▸ Work to be completed: Track down every line below that holds "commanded" and copy it.

▸ Data section:
====================

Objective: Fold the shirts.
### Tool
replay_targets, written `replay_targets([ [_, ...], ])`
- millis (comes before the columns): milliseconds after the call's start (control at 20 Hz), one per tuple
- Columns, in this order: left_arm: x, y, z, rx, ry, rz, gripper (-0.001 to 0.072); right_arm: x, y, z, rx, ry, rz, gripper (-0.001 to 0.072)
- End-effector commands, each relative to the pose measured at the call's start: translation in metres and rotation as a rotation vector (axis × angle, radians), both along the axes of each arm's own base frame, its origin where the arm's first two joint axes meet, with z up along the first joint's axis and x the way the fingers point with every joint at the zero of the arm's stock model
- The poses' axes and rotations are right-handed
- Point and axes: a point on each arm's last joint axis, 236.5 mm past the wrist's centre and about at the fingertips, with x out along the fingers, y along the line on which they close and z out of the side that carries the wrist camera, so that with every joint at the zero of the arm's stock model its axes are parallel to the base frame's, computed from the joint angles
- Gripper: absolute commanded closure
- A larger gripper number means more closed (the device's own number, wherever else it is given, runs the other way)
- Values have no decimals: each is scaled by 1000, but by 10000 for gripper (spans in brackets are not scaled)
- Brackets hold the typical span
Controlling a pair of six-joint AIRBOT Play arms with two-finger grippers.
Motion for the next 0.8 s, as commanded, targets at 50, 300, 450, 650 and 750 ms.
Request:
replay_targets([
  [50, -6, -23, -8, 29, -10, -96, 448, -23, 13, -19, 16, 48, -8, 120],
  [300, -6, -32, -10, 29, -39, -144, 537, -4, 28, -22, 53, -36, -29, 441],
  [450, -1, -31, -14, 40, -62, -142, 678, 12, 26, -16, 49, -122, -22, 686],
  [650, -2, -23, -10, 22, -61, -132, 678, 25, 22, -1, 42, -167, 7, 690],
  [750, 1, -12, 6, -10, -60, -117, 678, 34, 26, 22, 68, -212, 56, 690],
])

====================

▸ Written response:
- Gripper: absolute commanded closure
Motion for the next 0.8 s, as commanded, targets at 50, 300, 450, 650 and 750 ms.

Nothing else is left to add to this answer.